* Work instructions
For the data below, retype word for word the lines from the one containing "This is one" through the one containing "tube at (264, 141): (100, 320, 72)"; drop the pictures.

▬▬▬

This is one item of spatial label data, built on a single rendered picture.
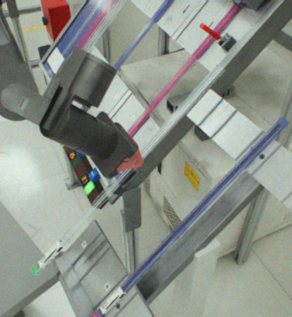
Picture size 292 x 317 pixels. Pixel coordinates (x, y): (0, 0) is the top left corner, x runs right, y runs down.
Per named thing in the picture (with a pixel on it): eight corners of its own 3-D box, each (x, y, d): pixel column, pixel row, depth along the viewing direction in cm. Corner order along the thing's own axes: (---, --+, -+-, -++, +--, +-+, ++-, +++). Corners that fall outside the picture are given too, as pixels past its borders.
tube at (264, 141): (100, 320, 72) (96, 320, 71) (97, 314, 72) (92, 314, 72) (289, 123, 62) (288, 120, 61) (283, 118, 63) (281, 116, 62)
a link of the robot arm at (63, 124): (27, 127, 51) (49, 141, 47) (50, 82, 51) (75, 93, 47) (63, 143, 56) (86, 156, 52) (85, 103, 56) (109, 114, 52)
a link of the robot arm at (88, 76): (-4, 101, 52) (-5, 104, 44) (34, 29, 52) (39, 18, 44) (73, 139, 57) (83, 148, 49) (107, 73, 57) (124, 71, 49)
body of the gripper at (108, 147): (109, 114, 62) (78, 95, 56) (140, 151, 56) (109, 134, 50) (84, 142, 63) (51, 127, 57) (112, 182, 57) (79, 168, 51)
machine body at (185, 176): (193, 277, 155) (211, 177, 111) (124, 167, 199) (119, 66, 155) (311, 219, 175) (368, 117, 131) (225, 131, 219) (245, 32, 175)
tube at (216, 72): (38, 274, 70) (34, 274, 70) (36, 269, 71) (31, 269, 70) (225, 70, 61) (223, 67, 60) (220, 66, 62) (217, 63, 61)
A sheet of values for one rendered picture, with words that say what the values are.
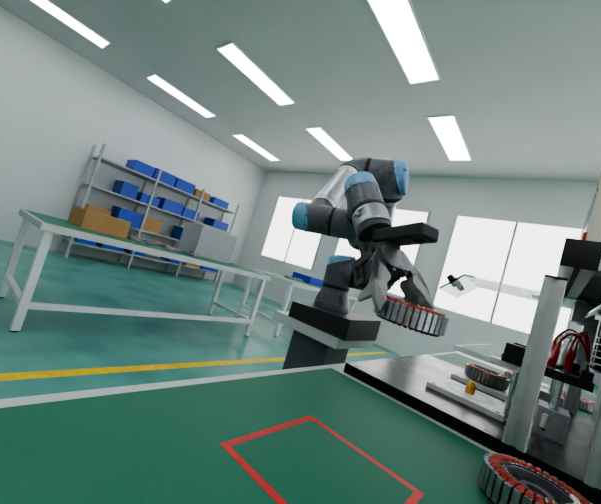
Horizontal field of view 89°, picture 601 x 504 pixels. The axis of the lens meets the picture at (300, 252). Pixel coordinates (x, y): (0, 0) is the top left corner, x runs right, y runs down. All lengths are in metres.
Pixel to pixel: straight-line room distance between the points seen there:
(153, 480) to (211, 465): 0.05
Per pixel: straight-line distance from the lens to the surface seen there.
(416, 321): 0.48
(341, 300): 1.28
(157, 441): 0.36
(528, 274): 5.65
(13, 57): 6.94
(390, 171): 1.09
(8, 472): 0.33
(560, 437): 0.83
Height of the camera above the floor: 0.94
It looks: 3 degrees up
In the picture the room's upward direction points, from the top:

▬▬▬

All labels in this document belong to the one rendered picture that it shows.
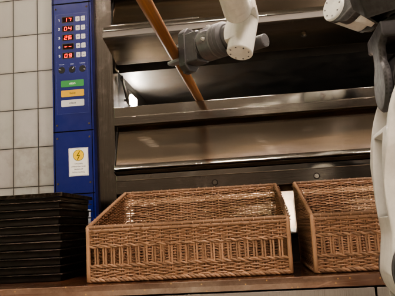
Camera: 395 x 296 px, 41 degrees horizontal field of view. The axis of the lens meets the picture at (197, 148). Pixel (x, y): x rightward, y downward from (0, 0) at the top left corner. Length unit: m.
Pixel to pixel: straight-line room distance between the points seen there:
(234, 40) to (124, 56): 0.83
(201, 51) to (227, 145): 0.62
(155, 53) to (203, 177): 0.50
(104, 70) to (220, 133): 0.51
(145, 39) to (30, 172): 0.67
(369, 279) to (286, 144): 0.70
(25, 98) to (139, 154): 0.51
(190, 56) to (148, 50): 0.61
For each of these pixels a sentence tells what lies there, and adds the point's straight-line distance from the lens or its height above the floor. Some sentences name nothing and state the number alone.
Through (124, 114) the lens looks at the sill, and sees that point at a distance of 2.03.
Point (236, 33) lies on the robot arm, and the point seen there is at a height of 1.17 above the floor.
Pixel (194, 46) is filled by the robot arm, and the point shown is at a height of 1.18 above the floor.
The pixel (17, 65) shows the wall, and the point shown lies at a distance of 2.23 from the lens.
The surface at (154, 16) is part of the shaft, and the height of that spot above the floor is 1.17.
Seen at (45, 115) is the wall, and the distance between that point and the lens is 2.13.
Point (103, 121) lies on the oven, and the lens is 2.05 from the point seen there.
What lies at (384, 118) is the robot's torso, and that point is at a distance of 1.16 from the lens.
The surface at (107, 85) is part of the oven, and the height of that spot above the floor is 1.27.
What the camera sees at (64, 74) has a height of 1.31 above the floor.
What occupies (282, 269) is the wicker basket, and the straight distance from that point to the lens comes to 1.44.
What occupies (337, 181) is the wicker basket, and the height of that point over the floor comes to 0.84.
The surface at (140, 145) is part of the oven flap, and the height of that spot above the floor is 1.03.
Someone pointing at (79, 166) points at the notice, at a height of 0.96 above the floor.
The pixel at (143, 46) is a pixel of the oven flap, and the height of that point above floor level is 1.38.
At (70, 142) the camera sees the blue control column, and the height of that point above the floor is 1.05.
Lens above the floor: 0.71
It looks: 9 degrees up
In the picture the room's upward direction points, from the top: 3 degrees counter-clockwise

▬▬▬

* Exercise output
This is one item of spatial label data, built on a single rendered picture.
Picture size 292 x 317 pixels. Pixel coordinates (x, y): (0, 0) is the top left corner, x runs right, y runs down.
Per named thing in the picture (with a pixel on it): eight corners of its own 3-D box, each (x, y, d): pixel column, pixel row, depth along the viewing direction in cm. Corner order along the thing's own axes: (---, --+, -+-, -++, +--, +-+, ++-, +++). Corners that fall outside the picture are given too, as pixels past its borders.
tube at (264, 141): (100, 320, 72) (96, 320, 71) (97, 314, 72) (92, 314, 72) (289, 123, 62) (288, 120, 61) (283, 118, 63) (281, 116, 62)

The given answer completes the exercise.